Foundational Changes

Last week I prepared and delivered a preliminary version of my proposal defense to the Lab I work in. It was awful. This whole time, I’ve felt like this project was unwieldy and unconstrained. I’ve been fighting to put boundaries on it and make sense out of it. I’ve spent 6 months putting this project together. It showed in the presentation – I was all over the place and it took WAY too long. I went into my advisor the next day and she suggested that I start from a completely different premise. OK… A completely different premise, object, direction.

I went straight from that meeting into my writing group meeting. I wasn’t the only one who had gotten this kind of feedback this week. We were both a little dejected – it was hard to hear that the work I’ve done the past 6 months led me down a garden path. The suggestion was a good one, and my project will be far better for it. Still, I’ve found myself wishing that we could have come to this realization earlier. Like, you know, 3-5 months ago. But, that’s just not how learning works.

I’ve been thinking a lot recently about time to degree, graduate education, funding, etc. Until actually starting the dissertation, I was on pretty good track for 5 years. I’d made some missteps (made some major topical shifts, etc.). But, the unwieldiness of this project definitely increased my time to degree (still planning/hoping/pushing for 6 years). In retrospect, I see the kind of structure I needed to put into the project, and what good, observable, concrete project planning looks like. The first and second qualifying projects simply do not prepare me for multidimensional project planning that is needed for this.

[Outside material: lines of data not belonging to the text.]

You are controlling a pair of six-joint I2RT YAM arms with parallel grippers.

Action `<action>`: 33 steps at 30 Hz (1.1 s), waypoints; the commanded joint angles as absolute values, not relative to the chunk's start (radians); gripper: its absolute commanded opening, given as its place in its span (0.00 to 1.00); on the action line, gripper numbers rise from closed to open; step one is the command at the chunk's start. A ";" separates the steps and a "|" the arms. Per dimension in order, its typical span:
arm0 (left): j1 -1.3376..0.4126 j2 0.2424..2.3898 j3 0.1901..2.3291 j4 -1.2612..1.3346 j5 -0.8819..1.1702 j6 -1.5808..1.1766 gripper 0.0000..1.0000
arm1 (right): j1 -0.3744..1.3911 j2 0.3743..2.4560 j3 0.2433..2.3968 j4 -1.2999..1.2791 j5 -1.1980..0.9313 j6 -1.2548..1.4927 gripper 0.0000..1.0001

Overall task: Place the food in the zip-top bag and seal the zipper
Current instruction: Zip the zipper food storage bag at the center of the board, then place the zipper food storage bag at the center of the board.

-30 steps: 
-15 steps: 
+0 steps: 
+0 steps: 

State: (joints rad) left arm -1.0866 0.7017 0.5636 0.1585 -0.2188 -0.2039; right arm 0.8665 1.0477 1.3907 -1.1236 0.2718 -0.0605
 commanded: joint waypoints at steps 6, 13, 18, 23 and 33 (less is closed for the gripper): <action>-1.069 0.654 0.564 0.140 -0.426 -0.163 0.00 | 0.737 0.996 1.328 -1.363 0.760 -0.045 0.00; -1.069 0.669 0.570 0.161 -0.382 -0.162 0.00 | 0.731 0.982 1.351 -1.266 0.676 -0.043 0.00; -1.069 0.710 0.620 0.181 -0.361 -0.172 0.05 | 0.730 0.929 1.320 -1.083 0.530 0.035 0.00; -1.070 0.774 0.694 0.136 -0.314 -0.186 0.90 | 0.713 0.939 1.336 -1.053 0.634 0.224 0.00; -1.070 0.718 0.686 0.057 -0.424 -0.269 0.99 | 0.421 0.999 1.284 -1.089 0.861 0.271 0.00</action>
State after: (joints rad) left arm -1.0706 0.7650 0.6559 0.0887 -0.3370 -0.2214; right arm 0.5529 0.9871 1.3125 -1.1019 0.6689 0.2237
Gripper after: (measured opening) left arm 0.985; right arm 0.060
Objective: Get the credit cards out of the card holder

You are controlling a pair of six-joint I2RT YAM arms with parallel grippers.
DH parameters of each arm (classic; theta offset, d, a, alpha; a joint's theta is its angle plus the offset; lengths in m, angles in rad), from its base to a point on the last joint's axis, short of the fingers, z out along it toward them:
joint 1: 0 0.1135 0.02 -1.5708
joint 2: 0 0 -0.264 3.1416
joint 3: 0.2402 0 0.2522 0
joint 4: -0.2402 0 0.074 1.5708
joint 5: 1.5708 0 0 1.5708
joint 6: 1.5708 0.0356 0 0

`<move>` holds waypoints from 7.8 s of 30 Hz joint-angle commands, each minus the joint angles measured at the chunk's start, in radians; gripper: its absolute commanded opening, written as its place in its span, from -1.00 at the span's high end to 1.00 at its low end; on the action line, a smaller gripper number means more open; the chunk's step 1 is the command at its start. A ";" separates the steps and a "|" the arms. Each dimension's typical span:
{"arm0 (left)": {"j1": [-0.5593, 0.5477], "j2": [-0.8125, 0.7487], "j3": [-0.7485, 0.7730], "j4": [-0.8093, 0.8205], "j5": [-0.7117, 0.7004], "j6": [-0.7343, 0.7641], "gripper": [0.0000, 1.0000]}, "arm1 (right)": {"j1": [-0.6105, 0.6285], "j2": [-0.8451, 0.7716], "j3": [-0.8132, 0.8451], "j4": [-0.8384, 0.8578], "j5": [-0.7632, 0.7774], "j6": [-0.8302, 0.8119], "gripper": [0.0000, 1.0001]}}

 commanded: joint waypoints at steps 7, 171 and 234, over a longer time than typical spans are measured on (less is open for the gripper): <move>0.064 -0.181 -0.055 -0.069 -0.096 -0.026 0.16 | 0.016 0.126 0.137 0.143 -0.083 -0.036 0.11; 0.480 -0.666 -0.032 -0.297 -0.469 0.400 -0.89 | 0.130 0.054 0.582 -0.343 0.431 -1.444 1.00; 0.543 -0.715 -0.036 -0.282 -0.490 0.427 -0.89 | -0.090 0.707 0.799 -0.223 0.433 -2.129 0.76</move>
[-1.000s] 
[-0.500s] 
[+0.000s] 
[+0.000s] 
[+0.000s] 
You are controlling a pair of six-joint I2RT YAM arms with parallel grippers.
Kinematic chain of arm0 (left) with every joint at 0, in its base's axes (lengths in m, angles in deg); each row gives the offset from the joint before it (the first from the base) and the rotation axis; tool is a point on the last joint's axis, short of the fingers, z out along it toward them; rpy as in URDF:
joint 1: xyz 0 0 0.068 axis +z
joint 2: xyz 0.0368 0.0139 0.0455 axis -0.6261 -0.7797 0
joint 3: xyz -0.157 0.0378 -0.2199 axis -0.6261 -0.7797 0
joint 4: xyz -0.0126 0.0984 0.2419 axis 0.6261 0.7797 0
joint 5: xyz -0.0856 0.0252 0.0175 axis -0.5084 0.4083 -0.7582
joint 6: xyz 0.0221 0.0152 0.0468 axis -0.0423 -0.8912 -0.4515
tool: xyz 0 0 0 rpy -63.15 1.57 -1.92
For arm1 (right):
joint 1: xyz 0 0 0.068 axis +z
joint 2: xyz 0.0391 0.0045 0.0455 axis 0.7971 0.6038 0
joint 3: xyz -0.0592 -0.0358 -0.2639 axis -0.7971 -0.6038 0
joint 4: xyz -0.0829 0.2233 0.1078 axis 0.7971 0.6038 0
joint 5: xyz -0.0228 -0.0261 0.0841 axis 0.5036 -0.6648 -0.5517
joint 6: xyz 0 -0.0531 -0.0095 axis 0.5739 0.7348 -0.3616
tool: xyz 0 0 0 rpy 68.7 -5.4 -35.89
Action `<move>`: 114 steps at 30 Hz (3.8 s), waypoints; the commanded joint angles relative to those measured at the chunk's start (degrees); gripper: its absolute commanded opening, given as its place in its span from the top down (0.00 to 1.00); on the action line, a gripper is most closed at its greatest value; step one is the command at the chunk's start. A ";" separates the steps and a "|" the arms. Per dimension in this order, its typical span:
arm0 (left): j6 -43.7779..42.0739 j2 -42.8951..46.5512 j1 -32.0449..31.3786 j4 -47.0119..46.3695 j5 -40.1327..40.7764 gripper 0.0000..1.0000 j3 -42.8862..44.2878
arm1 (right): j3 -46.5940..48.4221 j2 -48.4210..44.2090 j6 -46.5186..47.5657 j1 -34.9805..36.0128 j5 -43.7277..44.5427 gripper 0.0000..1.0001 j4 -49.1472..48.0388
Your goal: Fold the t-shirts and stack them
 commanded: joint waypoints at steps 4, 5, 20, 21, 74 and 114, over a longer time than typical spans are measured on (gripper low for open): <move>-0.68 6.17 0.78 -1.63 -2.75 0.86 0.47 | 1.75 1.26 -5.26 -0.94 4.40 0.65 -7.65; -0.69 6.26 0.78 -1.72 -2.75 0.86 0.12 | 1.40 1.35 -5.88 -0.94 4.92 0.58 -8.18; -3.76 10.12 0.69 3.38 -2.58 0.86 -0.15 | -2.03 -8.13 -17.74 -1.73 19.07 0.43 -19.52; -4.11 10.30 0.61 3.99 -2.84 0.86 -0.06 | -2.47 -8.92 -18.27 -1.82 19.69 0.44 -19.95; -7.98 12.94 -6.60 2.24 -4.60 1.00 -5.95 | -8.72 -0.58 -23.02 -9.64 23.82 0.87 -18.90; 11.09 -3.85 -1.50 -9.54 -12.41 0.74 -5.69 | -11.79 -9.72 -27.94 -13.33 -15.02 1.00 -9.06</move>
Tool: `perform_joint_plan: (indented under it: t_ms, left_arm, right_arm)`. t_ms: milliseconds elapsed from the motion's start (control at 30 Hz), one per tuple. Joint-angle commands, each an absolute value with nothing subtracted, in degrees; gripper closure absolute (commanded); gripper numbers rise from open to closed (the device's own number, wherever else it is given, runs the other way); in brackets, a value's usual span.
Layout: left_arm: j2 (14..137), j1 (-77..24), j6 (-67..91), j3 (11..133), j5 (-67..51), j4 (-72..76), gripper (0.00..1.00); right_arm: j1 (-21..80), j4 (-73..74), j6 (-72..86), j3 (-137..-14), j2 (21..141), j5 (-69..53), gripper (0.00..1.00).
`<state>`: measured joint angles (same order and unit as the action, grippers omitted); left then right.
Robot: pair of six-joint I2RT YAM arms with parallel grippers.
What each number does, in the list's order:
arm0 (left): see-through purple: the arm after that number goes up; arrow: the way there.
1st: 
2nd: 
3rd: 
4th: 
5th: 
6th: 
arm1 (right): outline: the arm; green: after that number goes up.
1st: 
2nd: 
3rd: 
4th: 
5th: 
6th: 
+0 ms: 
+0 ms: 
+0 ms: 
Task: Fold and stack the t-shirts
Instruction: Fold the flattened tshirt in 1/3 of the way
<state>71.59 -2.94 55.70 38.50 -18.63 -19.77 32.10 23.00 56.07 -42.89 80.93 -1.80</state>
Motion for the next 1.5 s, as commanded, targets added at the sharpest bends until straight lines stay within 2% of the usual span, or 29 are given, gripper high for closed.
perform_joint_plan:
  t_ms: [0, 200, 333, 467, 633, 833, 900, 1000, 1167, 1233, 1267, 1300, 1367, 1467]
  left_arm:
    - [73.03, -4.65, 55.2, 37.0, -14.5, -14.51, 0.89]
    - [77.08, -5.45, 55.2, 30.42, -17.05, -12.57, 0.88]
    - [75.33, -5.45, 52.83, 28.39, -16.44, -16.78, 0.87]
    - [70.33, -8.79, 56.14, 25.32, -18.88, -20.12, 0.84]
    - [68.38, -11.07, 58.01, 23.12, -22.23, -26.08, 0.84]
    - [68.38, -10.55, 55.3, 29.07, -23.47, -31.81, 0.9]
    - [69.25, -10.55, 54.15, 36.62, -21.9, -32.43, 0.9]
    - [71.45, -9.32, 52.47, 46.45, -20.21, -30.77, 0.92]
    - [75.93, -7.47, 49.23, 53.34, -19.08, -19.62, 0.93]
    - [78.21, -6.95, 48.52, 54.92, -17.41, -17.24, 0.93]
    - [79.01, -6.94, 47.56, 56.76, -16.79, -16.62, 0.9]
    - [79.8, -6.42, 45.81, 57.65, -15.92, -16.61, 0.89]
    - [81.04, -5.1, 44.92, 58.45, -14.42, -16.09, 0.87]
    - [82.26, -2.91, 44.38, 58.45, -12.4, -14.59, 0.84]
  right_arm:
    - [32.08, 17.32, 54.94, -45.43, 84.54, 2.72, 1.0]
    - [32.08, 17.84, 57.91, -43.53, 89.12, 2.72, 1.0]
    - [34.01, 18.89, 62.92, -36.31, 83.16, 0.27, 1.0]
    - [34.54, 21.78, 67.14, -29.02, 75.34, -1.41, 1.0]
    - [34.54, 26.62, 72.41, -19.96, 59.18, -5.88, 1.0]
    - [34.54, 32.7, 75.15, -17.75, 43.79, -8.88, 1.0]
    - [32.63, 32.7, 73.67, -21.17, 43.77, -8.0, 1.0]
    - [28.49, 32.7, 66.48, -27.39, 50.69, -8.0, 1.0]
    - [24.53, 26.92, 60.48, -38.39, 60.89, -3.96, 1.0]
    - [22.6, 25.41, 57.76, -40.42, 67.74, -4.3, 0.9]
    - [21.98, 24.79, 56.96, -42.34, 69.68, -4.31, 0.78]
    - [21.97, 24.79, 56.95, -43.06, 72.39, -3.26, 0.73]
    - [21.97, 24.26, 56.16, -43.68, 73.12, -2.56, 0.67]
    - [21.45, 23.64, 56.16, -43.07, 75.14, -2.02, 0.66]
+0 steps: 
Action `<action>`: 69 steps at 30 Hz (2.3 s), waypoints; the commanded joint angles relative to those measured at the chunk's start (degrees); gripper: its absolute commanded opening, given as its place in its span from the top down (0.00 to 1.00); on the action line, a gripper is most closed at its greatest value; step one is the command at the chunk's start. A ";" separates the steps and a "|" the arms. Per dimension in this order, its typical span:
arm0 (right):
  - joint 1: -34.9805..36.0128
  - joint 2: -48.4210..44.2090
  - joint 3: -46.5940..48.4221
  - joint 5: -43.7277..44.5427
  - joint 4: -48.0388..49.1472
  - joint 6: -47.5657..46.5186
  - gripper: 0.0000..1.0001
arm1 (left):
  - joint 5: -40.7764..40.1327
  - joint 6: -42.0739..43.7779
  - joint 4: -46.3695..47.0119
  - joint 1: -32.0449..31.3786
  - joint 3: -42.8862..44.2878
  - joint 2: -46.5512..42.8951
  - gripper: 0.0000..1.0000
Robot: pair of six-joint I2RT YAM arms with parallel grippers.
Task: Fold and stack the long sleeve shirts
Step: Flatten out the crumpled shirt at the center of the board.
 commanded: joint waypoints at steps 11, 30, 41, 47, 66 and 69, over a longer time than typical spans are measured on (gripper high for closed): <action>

I read a lot of “how to write a dissertation” books, and am aware that, just like everything else, this project is largely what you make it. Which is to say that I’m not sure that a course on dissertation development would actually prepare us for writing one… I’m not actually sure what would prepare us for it other than just doing it and learning by trial and error. And, there is is… The errors have become clearer and I am heading back up the garden path to find that last fork in the road. At least I’m not the only one on this meandering journey.